I wouldn't say that people in chan culture have thicker skin at all. I think that the qualities of how people in chan culture and people in tumblr culture approach the internet are relatively different, however the elements which constitute "thicker skin" are widely distributed between the two with meager instances of overlap.

In "chan culture", sharing personal details of one's life is looked at as being a bad idea. Letting people know embarrassing details of your life is thought of as exposing your vulnerabilities, hence people have become conditioned to not share personal details, lest they will be ball busted or trolled upon for doing so and the overall purpose of their message would be lost. I would not classify this as being evidence of thick skin at all. Being hesitant about sharing personal details at all seems to be the antithesis of thick skin. Being open and confident about life experience and knowing you will be called a faggot and not caring would be thick skin.

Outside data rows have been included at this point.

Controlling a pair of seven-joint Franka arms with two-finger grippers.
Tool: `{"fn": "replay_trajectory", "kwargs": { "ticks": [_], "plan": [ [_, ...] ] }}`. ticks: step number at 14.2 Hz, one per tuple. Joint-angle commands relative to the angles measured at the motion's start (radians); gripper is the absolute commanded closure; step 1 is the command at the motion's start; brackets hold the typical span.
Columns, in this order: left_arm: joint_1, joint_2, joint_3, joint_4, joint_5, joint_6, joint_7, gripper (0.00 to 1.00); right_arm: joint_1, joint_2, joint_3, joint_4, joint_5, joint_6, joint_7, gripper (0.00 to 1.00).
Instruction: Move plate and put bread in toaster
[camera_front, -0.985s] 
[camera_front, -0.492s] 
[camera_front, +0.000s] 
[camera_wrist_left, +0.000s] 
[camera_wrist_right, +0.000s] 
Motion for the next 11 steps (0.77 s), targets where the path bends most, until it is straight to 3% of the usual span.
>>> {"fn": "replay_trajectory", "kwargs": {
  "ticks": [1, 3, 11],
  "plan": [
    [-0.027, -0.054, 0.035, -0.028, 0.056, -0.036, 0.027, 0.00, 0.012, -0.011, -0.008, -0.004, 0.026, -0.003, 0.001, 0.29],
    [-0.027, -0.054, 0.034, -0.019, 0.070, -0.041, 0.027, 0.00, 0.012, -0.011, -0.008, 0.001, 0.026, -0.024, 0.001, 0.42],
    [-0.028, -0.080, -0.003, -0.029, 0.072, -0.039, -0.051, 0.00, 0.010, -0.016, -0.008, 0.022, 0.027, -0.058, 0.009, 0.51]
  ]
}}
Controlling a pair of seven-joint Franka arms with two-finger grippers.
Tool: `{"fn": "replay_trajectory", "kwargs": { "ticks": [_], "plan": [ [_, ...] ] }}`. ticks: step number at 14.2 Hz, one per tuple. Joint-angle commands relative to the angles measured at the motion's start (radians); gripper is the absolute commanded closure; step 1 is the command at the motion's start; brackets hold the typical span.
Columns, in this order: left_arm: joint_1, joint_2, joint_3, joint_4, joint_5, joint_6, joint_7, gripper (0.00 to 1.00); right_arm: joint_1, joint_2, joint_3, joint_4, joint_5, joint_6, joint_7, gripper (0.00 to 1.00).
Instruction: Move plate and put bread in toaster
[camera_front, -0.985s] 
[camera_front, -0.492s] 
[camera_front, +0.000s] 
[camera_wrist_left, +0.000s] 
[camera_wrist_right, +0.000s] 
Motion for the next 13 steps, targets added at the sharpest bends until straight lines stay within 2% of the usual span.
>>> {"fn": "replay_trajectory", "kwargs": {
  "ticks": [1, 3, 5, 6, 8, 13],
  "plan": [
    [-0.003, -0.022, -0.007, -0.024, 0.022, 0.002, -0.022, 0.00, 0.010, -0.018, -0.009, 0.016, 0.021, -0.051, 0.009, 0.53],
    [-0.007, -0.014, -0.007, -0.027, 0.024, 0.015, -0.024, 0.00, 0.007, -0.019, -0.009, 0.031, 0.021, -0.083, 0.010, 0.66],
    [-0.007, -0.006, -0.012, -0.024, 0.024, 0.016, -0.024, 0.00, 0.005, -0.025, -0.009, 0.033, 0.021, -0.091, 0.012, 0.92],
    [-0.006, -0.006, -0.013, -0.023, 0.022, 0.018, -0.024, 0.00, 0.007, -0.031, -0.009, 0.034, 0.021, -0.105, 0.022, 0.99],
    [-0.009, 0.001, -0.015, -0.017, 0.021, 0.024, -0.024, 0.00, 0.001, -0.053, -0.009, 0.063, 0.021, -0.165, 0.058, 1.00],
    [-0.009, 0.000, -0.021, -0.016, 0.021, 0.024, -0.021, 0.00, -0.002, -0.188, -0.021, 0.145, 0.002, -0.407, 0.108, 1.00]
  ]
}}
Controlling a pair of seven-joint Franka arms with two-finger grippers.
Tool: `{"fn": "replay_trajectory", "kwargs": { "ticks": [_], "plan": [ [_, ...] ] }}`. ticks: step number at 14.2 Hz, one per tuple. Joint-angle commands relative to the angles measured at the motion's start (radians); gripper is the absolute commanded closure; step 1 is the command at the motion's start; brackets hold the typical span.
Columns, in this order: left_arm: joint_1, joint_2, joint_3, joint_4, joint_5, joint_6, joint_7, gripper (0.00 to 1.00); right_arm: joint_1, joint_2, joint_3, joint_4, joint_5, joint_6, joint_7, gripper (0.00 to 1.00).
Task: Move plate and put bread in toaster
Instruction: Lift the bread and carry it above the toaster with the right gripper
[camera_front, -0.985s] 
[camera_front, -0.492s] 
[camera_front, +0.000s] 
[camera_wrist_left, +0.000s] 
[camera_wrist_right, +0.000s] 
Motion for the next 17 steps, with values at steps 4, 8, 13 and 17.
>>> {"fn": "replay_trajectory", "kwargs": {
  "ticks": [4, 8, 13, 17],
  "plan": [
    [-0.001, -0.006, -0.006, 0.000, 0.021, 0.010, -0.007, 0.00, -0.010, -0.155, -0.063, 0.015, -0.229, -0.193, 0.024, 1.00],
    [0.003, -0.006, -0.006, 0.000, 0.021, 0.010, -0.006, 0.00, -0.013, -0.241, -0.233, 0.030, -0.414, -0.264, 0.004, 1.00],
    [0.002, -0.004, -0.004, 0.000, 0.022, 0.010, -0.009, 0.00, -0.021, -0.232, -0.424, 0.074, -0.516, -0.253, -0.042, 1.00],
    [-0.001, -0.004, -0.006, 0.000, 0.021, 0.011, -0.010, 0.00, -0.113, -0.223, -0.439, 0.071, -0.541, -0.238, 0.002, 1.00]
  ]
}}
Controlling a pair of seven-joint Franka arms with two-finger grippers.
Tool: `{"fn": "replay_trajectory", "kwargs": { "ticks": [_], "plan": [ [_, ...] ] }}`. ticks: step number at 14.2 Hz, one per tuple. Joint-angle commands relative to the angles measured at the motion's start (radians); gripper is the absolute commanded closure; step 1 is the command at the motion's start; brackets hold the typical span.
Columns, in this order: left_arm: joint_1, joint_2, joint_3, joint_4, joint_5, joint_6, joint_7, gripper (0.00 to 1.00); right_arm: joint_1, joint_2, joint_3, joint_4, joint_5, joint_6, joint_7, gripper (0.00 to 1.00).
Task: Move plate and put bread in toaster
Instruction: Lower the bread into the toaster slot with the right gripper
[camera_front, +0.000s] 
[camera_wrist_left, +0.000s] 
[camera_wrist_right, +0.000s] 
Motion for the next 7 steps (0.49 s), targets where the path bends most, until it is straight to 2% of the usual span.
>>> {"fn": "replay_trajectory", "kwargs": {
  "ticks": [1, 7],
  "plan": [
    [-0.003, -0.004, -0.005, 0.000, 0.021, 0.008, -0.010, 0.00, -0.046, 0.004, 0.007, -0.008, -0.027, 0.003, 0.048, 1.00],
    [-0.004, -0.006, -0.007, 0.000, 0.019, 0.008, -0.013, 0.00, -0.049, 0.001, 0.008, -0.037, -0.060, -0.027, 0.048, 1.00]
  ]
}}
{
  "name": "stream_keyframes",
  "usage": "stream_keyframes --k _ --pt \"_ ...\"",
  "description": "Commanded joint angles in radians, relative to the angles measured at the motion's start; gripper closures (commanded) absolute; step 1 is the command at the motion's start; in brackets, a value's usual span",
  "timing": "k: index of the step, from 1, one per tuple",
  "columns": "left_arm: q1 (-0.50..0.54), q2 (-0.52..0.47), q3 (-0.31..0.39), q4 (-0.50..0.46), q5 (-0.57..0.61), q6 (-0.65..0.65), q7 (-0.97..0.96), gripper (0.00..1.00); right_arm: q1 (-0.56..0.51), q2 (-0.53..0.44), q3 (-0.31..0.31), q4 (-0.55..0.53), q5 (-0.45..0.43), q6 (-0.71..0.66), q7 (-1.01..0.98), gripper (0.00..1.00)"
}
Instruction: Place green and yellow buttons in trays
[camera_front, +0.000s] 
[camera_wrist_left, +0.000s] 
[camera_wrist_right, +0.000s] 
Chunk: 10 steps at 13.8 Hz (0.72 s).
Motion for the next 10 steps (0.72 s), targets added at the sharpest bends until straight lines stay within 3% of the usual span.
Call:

In "tumblr culture" the approach is completely different. People are encouraged to share private thoughts and feelings. Expressing your sexuality, orientation unique perceptions of self are encouraged. The problem with this is that no one is there to challenge them. There is no debate about outlying ideas, generally it is all accepted. This here would be evidence of a lack of "thick skin" in the tumblr community.

Both the "chan community" and the "tumblr community" lack thick skin, but have the energy to express disdain or private feelings and it manifests in things such as "SJW v. MRA" and the whole gamergate saga as these become proxy battles where they get it out of their system. I will say though that this is mainly for the one third on each sidewhere there is no overlap. I would estimate that there is substantial overlap. 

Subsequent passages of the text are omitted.